Basta un secondo per essere uniti a Dio, basta ri-offrirGli quel dono che ci fa adesso. Ogni attimo, ogni respiro, ogni circostanza, è un dono di Dio. Se sappiamo riconoscerlo e Gliene siamo grati, restituendo, confezionato con il nostro amore, quanto ci ha dato, siamo uno con Dio, perché siamo uno pienamente con la Sua volontà su di noi.
Al contrario, non è sufficiente una vita intera, anche nella più stretta clausura o nel deserto più remoto, per arrivare all’unione con Dio se continuiamo a rimanere prigionieri della nostra volontà, attaccati ai nostri piccoli desideri, e non sappiamo riconoscere che tutto è dono del Suo Amore.
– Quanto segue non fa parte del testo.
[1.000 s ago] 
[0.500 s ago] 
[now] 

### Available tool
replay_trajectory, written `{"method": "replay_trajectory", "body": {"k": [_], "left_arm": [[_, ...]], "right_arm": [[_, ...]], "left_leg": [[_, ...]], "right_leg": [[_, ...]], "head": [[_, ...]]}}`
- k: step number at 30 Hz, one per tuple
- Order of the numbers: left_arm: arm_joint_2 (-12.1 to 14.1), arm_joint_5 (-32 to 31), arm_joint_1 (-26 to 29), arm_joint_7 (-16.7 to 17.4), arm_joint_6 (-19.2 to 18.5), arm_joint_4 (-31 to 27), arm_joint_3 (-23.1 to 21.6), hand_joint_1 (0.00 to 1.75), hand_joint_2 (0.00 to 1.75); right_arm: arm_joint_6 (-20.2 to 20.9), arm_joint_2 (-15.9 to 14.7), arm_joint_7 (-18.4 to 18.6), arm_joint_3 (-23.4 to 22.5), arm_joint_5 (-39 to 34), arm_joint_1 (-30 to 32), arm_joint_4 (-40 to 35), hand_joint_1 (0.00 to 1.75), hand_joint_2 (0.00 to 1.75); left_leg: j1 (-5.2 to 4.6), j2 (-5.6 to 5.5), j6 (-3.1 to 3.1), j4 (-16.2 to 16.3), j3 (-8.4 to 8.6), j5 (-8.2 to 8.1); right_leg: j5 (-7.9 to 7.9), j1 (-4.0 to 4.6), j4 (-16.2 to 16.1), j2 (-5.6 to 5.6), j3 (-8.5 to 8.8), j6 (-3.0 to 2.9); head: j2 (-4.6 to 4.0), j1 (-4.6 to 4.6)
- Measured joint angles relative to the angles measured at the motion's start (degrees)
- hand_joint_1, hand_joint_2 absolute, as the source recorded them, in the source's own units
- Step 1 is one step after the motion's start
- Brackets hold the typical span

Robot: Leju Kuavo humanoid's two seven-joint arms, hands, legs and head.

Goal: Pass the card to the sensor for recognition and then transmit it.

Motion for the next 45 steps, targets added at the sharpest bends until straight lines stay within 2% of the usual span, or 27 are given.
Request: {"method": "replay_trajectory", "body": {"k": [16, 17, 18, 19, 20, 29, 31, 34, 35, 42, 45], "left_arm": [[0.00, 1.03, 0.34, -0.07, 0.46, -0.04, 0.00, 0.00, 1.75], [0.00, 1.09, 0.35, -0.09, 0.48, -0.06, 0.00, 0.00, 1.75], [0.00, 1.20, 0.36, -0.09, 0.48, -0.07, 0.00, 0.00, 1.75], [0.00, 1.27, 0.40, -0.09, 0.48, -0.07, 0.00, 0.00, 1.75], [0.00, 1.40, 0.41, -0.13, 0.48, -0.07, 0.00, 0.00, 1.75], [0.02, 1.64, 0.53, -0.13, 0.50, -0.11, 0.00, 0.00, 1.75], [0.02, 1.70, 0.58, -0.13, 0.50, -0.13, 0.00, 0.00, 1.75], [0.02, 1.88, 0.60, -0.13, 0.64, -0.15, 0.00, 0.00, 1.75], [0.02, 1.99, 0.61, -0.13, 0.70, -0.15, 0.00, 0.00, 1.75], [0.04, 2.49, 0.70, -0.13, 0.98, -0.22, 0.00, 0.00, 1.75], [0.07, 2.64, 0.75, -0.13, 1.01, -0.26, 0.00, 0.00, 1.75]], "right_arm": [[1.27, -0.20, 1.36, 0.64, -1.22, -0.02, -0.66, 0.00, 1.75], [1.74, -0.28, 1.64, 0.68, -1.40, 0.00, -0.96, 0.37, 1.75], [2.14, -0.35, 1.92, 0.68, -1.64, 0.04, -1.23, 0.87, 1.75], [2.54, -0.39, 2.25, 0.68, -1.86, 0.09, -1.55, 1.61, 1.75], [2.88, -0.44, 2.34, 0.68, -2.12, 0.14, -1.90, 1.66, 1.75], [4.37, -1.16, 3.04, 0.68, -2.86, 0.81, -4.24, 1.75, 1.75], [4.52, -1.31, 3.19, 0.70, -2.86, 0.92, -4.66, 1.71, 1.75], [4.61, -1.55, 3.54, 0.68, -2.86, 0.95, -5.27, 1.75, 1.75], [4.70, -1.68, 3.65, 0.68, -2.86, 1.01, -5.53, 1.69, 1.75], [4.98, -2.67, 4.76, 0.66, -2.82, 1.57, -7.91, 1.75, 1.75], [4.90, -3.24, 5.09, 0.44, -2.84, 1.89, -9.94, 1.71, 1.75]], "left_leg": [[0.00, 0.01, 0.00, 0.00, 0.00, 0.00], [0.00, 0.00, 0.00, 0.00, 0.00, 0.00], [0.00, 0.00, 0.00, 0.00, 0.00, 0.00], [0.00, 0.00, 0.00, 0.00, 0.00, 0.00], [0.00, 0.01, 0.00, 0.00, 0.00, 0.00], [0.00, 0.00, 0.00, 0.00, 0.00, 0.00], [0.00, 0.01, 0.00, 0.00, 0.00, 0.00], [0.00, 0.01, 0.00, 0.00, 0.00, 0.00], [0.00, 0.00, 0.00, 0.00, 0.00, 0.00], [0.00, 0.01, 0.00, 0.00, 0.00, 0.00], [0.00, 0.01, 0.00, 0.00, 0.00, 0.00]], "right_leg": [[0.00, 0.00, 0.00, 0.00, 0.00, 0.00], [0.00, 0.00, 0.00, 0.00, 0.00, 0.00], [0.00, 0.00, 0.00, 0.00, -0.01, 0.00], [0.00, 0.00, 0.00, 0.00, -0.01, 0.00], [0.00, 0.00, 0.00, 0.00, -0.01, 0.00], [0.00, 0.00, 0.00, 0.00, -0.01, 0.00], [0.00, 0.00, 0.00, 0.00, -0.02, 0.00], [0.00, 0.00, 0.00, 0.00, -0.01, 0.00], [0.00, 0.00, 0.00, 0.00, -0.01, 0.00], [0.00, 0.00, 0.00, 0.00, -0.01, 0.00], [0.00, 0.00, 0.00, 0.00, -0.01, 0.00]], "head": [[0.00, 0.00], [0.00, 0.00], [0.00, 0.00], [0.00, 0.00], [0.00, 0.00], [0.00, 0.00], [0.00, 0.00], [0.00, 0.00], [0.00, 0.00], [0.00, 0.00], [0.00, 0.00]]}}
Auguro che la lettura di queste pagine faccia scoprire a tutti che la vita è un dono e che soltanto ri-donandola a Dio e ai fratelli trova il suo compimento.
Ringrazio l’autore di queste storielle, P. Fabio Ciardi, per i tanti spunti di meditazione che ci ha offerto facendoci conoscere le avventure e i sentimenti di apa Pafnunzio. Lo ringrazio anche perché ha autorizzato la pubblicazione della versione araba che esce, benché in forma ridotta, ancora prima di quella italiana finora pubblicata soltanto sul suo blog http://fabiociardi.blogspot.com/. Ringrazio i monaci di Sant’Ormisda di Alquosh ai quali per primi ho raccontato le storie di apa Pafnunzio. Il loro vivo interesse mi ha incoraggiato a cercare una traduzione araba, nella speranza che come ha aiutato me, e loro, possa toccare il cuore di tanti altri che cercano Dio con cuore sincero, anche in mezzo ai travagli della vita. Ringrazio, soprattutto, suor Hanan Eshoa che ha curato la traduzione e questa pubblicazione, arricchendola con originali illustrazioni esplicative.
Ringrazio, infine, chi ha generosamente offerto la pubblicazione di questo libretto, senza cercare pubblicità, proprio nello stile di apa Pafnunzio.